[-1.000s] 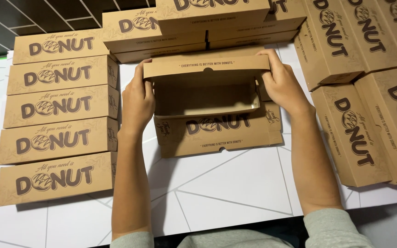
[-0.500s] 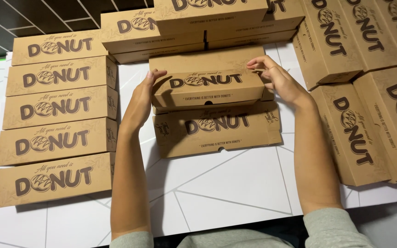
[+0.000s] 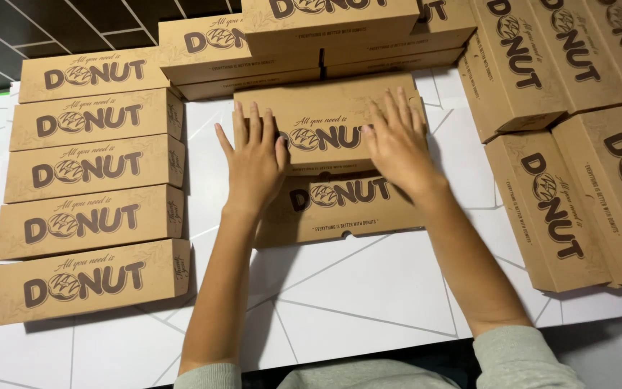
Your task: The person assembles flat-packed cardboard donut boxes on a white table. They fold the side flaps, tuck tabs into slots, and close the lids to form complete boxes. The process is repeated for multiple boxes.
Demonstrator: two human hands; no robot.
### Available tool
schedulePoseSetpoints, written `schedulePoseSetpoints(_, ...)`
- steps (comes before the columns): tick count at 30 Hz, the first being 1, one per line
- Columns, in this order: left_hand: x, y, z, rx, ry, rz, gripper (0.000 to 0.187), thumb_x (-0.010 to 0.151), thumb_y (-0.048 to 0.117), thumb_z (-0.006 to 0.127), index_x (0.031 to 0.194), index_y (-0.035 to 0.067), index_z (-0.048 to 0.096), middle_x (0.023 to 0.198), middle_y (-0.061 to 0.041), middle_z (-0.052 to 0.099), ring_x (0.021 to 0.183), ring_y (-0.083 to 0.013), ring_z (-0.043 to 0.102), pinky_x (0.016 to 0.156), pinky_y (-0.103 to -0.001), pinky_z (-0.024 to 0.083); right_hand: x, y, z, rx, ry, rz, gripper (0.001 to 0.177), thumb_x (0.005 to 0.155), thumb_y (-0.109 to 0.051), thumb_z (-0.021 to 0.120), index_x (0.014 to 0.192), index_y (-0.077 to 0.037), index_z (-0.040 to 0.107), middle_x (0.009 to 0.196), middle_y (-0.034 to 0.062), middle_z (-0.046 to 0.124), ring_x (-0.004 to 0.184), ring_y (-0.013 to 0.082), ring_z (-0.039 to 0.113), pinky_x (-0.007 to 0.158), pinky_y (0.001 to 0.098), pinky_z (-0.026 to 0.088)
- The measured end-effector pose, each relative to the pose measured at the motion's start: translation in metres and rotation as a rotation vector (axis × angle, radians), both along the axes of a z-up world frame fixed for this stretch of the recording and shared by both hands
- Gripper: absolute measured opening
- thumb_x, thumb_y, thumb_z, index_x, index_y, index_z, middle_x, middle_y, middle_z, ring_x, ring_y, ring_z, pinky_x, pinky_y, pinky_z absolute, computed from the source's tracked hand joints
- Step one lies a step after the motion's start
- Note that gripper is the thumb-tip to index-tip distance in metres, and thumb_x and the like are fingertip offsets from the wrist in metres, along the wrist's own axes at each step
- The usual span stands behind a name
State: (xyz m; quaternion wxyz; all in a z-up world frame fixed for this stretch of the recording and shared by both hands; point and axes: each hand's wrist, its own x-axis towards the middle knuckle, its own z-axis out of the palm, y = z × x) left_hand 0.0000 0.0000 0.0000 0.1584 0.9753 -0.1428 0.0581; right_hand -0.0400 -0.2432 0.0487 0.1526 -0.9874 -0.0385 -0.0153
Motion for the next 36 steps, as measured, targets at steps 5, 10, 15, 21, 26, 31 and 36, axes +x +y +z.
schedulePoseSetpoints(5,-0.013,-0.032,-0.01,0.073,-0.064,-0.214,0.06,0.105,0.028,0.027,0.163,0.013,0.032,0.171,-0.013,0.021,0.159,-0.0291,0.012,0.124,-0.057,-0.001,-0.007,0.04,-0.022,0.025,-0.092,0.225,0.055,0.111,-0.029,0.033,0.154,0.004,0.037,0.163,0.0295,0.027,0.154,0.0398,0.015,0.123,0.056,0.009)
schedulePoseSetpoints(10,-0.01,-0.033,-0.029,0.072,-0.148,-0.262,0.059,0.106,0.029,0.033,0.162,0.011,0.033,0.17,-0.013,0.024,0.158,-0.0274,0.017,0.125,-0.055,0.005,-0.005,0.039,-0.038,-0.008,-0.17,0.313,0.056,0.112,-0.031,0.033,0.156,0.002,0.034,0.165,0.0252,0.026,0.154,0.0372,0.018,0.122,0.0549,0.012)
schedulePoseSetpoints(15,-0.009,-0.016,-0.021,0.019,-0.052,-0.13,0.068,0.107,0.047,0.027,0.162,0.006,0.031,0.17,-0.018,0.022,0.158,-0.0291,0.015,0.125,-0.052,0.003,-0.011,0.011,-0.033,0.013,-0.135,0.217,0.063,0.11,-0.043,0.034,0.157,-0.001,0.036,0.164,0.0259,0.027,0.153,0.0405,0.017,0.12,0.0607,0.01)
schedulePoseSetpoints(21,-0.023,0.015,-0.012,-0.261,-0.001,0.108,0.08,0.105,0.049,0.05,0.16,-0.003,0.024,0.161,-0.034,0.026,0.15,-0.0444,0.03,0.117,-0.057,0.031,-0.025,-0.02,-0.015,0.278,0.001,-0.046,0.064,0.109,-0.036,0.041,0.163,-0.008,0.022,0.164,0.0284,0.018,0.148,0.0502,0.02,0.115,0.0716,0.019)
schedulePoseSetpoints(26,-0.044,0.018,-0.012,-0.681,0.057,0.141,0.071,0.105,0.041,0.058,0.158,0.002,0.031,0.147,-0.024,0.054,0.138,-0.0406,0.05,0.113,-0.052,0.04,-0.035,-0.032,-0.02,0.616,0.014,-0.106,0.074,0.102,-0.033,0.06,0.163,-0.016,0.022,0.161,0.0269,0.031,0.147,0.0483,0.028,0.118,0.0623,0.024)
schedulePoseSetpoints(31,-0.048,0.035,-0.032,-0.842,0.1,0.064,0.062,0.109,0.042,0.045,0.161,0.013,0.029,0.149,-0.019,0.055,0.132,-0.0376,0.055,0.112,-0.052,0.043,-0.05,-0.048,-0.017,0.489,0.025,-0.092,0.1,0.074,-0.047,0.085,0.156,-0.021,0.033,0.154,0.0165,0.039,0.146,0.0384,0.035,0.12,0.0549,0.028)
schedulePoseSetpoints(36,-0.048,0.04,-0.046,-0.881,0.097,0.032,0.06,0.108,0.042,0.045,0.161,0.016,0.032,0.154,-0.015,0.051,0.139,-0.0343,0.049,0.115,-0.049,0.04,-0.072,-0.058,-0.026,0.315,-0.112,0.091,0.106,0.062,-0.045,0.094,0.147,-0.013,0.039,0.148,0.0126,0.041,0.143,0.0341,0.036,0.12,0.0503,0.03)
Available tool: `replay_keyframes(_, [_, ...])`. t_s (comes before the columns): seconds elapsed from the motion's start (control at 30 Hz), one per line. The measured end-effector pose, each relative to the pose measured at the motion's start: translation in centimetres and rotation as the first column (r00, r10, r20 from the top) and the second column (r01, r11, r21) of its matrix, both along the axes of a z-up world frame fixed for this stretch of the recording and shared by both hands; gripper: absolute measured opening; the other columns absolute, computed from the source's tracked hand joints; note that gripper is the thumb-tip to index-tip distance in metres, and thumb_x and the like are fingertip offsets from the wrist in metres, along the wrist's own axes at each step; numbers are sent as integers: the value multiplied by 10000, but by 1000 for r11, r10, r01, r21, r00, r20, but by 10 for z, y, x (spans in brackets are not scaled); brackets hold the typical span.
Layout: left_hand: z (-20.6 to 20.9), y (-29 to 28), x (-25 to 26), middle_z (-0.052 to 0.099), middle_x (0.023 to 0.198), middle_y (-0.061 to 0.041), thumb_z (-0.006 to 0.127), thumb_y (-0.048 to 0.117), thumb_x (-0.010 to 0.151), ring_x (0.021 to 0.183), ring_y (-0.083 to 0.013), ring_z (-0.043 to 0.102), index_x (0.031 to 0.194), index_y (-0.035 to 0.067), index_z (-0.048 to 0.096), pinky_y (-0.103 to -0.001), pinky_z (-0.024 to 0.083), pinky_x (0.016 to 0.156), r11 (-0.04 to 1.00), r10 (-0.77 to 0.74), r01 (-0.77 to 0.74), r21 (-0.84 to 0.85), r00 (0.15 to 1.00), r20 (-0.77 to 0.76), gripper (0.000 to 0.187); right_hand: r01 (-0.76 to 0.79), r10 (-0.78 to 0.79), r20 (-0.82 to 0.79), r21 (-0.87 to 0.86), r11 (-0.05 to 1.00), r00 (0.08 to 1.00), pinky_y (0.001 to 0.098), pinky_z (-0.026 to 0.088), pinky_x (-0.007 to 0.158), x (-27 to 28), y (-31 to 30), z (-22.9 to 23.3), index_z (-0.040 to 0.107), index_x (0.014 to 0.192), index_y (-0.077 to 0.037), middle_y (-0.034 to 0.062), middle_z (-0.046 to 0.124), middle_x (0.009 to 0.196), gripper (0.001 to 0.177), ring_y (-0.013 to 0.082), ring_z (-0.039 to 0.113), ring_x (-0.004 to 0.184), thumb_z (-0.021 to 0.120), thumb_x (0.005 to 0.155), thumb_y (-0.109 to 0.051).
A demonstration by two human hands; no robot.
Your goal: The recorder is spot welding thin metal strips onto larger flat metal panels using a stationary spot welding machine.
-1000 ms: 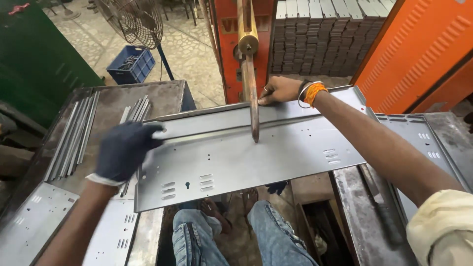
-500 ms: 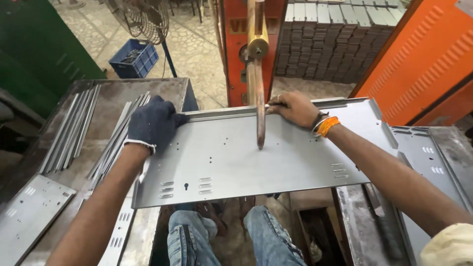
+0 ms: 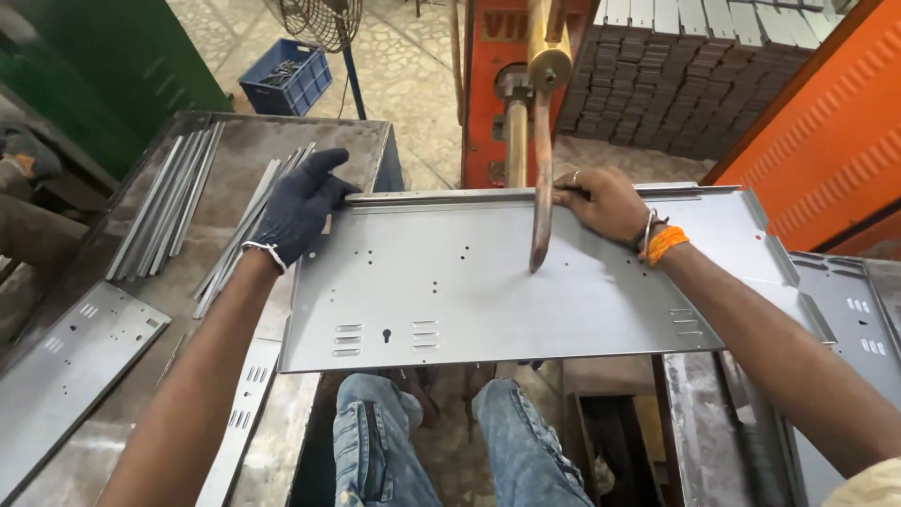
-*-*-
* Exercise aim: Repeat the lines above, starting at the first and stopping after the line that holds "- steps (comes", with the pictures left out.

* Reply:
[-1.000s] 
[-0.500s] 
[+0.000s] 
Your task: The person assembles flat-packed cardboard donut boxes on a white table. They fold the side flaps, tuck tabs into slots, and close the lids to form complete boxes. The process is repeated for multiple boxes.
Demonstrator: two human hands; no robot.
### Available tool
schedulePoseSetpoints, written `schedulePoseSetpoints(_, ...)`
- steps (comes before the columns): tick count at 30 Hz, the first being 1, one per line

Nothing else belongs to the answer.